East Asian institutions, with strong intra-regional networks and state-backed consortia, produce a disproportionately high share of globally cited AI research, whereas Latin American AI output, though growing, remains less visible and often oriented toward local applications. Latin America’s research output and impact could be bolstered by more investment in foundational AI research, thematic priorities, and international collaboration.
This study is subject to limitations inherent to Scopus-based analyses. First, Scopus is a selective bibliographic database and thus cannot be treated as a full proxy for global knowledge production; coverage varies by language, region, and publication type, which may systematically affect Latin American visibility in particular. Second, bibliometric results depend on the quality of metadata, including affiliation country/territory labels and institutional name variants. Prior evidence shows that non-standard country/territory naming and database interface choices can lead to under retrieval or misattribution. Third, citation-based indicators are sensitive to recency effects (especially for 2024–2025 publications). Papers published in recent years have had less time to accrue citations, which can underrepresent their impact in our analysis. Upcoming studies could deepen the comparative analysis between East Asia and Latin America by incorporating additional databases (e.g., Web of Science) and even pre-print servers like arXiv.
Because our search was limited to publications explicitly mentioning ‘AI research’ or ‘AI innovation,’ it likely underestimates the volume of AI publications, particularly those focused on specific methodologies (e.g., machine learning, deep learning, neural networks, and natural language processing) that do not use that phrasing.
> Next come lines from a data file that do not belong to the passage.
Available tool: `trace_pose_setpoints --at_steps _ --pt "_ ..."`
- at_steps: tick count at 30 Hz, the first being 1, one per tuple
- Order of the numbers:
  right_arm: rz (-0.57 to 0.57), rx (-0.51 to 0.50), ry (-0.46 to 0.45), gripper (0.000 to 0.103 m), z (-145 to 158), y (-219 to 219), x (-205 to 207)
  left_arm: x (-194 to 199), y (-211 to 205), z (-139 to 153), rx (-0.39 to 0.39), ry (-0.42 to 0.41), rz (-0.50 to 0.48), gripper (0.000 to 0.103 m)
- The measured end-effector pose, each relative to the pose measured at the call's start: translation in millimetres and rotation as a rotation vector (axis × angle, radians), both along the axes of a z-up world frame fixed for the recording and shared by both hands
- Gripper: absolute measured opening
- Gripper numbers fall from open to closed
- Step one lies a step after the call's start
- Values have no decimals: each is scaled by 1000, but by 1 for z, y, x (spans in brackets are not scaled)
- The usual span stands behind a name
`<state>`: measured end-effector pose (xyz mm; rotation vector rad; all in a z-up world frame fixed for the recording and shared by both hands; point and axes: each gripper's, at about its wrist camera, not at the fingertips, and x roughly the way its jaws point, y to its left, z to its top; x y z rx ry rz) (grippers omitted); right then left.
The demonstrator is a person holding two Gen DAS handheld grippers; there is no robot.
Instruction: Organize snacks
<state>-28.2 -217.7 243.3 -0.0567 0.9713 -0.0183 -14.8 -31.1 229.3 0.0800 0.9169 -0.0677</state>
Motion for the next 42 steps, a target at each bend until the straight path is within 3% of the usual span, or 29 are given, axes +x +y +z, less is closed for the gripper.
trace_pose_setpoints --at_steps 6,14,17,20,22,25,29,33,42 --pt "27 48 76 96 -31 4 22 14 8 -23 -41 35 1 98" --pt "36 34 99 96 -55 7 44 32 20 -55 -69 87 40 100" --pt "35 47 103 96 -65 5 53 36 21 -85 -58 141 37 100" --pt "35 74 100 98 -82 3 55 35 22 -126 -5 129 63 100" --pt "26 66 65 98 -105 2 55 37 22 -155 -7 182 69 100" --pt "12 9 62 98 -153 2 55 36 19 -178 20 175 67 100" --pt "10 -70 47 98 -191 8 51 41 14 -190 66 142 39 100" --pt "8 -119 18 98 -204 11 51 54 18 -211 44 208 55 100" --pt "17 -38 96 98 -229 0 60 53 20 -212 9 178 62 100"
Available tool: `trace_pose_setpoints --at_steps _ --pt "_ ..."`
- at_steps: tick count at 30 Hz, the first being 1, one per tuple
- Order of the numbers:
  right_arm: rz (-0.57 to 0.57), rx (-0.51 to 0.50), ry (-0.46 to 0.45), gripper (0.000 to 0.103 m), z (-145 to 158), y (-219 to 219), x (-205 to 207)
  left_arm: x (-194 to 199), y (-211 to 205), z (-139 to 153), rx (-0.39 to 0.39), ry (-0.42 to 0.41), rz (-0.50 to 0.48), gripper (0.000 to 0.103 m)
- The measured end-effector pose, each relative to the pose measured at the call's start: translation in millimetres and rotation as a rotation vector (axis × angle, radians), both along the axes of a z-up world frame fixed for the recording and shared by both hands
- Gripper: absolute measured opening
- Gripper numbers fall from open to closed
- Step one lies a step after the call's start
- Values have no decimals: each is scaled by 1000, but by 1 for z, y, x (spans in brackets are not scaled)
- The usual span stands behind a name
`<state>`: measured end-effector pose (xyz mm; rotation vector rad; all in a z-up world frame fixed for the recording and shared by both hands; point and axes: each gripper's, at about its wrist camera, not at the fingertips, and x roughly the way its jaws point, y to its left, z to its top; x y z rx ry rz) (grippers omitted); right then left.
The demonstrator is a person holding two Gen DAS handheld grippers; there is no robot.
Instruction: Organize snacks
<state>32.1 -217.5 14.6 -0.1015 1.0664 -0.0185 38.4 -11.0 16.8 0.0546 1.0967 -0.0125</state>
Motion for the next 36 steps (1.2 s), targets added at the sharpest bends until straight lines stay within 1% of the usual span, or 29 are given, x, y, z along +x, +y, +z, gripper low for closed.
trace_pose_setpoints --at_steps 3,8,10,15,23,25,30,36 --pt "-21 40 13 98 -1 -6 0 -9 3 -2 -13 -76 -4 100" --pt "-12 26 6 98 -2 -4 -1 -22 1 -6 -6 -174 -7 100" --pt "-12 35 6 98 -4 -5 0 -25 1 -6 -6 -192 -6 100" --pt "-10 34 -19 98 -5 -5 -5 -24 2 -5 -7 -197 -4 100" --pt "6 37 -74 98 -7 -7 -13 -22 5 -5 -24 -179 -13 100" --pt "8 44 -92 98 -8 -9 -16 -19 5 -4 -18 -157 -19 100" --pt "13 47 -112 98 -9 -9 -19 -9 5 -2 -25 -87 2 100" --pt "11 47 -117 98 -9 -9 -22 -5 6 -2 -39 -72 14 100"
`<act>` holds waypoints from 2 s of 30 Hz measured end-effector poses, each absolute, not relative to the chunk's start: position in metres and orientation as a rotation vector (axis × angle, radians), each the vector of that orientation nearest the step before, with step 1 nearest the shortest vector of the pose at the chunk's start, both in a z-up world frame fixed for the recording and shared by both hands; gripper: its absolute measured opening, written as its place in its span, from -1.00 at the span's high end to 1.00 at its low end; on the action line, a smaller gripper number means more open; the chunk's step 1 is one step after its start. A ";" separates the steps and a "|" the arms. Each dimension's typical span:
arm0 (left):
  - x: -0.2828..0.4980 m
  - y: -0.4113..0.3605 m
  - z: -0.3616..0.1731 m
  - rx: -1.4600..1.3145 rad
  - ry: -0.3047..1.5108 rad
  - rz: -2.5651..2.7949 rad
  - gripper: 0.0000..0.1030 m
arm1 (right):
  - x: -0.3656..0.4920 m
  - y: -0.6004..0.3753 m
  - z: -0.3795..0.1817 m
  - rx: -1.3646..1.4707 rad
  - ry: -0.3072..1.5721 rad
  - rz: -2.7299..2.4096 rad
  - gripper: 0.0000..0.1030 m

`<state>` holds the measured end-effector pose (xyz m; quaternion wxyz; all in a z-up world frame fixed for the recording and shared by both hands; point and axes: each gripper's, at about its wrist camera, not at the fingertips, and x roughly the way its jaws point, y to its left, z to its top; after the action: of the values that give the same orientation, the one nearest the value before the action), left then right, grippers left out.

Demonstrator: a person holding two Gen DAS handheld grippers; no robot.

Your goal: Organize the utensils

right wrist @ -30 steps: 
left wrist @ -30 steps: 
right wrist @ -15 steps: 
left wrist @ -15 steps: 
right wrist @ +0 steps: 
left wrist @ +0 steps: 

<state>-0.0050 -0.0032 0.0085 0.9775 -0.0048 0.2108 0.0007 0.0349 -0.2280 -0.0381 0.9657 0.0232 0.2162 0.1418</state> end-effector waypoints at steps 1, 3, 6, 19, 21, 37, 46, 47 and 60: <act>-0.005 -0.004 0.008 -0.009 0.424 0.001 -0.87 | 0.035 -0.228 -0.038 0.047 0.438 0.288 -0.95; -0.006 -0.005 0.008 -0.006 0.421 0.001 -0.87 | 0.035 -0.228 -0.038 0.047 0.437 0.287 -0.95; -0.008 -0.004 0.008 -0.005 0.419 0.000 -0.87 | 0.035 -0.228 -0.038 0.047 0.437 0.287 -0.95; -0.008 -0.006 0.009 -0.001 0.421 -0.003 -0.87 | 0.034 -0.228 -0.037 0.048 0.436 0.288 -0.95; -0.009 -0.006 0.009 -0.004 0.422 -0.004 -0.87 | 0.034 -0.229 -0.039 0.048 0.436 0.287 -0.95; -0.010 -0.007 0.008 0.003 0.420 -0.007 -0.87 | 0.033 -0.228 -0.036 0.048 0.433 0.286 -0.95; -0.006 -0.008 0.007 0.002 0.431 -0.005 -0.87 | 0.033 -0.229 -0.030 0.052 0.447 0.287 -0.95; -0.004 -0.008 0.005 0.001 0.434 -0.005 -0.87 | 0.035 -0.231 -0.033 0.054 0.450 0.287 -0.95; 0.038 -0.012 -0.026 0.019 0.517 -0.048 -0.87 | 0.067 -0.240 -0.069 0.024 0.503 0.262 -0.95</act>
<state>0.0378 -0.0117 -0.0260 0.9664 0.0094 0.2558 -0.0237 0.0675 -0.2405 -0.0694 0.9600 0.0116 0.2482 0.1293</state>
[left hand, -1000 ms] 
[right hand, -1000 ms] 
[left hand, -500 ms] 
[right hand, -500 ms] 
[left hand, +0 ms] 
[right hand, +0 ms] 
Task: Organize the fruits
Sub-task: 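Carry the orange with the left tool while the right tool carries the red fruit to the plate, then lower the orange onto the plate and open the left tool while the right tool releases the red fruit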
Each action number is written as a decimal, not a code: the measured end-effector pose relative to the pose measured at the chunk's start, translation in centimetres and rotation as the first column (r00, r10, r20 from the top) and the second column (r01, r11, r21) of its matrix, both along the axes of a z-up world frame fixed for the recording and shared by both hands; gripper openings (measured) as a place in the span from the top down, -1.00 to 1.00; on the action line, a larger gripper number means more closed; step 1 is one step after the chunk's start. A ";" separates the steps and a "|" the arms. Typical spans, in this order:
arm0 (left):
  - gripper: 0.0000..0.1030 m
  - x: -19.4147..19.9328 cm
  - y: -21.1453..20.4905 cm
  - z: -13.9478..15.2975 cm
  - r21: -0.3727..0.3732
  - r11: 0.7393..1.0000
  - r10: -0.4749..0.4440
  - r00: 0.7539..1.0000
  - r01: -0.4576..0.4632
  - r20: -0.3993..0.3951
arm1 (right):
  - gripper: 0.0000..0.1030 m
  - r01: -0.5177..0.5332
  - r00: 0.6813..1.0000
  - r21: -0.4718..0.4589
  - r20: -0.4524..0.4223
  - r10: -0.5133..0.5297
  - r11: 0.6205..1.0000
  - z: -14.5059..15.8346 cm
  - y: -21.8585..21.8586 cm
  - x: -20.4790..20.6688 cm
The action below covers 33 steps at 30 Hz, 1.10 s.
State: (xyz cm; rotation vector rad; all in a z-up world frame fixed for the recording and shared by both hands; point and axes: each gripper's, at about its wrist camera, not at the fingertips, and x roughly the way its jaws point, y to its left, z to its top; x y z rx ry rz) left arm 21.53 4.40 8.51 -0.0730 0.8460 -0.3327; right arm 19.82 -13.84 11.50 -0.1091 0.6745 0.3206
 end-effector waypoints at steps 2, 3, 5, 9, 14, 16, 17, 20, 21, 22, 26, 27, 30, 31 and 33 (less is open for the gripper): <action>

We acknowledge this and encourage follow-up studies with expanded keywords to verify and extend our findings.
Further research should map co-authorship networks in greater detail and examine how national funding patterns, training ecosystems, and policy incentives shape research visibility. Cross-regional capacity-building models—such as joint doctoral supervision between East Asian laboratories and Latin American universities—could accelerate knowledge transfer and research visibility. Longitudinal studies are also needed to track how generative AI reshapes citations, patents, and real-world deployments, as well as its potential contributions to SDG-related challenges such as climate resilience, public health, and agriculture.